Two-thirds of District 5’s elementary and middle schoolers, and 57% of students there overall, have spurned failing and dangerous Department of Education-run schools, making the district the only one of 32 in New York City where a majority of kids attend a publicly funded, privately run charter school.
“We’re so miserable,” Mariama, a junior at the DOE’s Frederick Douglass Academy in East Harlem told The Post. “Please help us!”
But the stark enrollment imbalance has now made District 5 the target of a poison-pill rule in the new state budget barring new charters in any such district.
Under Gov. Hochul’s April budget deal, no new charter schools can be placed in any district that already enrolls more than 55% of its students in the alternative learning institutions.
District 5 appears to be the only school district in the state hitting that limit.
“This penalizes parents by not giving them the best process of getting their children an education – and more importantly, it penalizes the kids,” fumed state Assemblyman Alec Brook-Krasny (R-Brooklyn).
A Failing District
Students in District 5 DOE schools scored abysmally on last year’s state tests for grades 3 through 8. Only 19% of their students tested proficient in math, with 31% deemed proficient in English.
That compares to the 51% math proficiency and 56% English proficiency scored by the district’s charter school kids, records show.
“I was mortified to see the state testing results” for local DOE schools, Harlem mom Marsha Taylor told The Post. “I said, ‘I’m not sending my kids here, this is crazy.’”
She enrolled her two children in Global Community Charter School on 5th Avenue and 141st Street instead.
Disorder is rampant in many of the district’s DOE schools, kids and parents say, with lax discipline, chronic bullying, and near-daily fights.
District 5, which covers much of Central Harlem and parts of East and West Harlem, suffered the DOE’s lowest attendance rate last year: just 83%, compared to 88% citywide.
Parents and students at some of the neighborhood’s most troubled DOE schools complained of a host of problems, including disinterested staff, low academic standards, and frequent violence.
Frederick Douglass Academy, a combined middle and high school for grades 6-12 at Adam Clayton Powell Boulevard and 149th Street, tallied 24 weapons busts in 2019, the most citywide.
“You see a lot of fighting.
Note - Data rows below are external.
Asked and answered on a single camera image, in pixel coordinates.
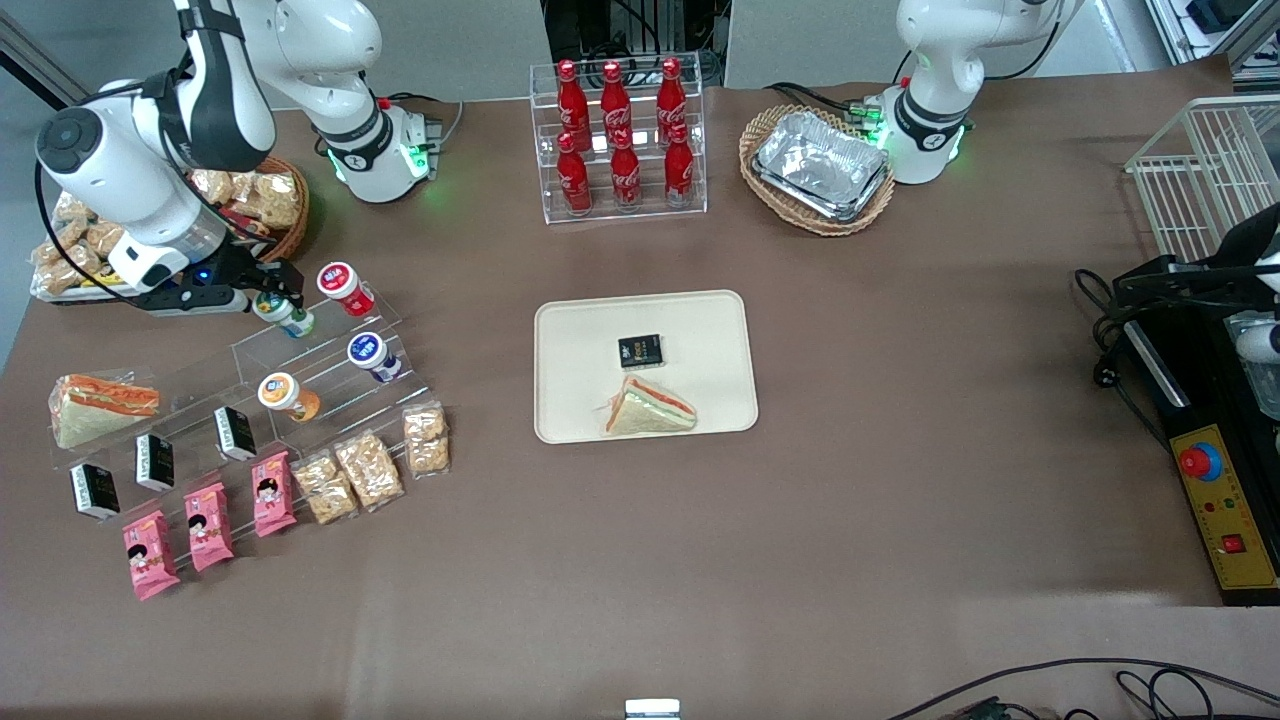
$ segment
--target brown tabletop
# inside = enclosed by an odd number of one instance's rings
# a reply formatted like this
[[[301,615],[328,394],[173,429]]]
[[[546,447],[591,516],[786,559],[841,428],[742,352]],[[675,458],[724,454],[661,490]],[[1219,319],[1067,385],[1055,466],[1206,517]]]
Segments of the brown tabletop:
[[[1229,88],[1216,61],[989,83],[946,174],[847,240],[781,223],[739,178],[737,135],[771,92],[709,94],[707,215],[554,229],[522,102],[470,106],[440,179],[385,206],[353,200],[305,118],[280,115],[278,151],[317,201],[298,264],[351,260],[406,314],[452,407],[453,473],[140,603],[118,528],[76,515],[49,470],[49,388],[174,370],[261,324],[33,304],[0,380],[0,708],[561,720],[669,696],[689,719],[878,717],[1071,655],[1275,687],[1280,614],[1217,607],[1167,457],[1089,379],[1092,311],[1070,291],[1076,266],[1111,277],[1149,254],[1121,164]],[[541,304],[712,288],[746,302],[755,428],[536,439]],[[989,689],[1121,705],[1105,669]]]

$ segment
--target yellow control panel
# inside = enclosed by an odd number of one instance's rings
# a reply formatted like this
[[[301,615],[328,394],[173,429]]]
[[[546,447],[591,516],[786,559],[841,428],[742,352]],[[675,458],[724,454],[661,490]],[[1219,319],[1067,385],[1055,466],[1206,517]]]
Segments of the yellow control panel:
[[[1169,441],[1222,589],[1280,587],[1217,425]]]

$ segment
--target woven basket
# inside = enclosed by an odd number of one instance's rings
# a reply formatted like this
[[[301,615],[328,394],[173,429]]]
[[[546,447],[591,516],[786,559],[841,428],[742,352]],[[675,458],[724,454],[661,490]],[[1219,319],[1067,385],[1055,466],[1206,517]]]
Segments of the woven basket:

It’s almost every day,” one 14-year-old FDA freshman complained.
“There’s not even a handful of teachers at this entire school that actually care about their jobs,” charged a junior who has attended Frederick Douglass since 7th grade, when her family immigrated from Jamaica. “I expected way much better in America.”
“This is supposed to be a college preparatory school – this school doesn’t prepare you for nothing at all,” another 11th-grader said. “We don’t learn nothing about going to college.”
At PS/MS 46 on Frederick Douglass Boulevard, parents say pint-sized gangbangers run amok – and every single 8th-grader who sat for the state’s math exam 2019 flunked it.
“I’m not happy with the education here,” said Joshelle Ellerbe, whose three kids attend the East Harlem school.
“I’ve heard that students falling through the cracks might not do well on the state tests, and the teachers … kind of vouch for them” to pass their classes anyway, she said.. “That’s not good at all.”
Nine-year-old gang members bullied her son relentlessly when he was a third-grader at PS 46, Jinet Dickerson recalled.
“A boy wanted to fight him in the bathroom on the second day he was there… and it kept on, kept on and kept on,” the mother of seven said.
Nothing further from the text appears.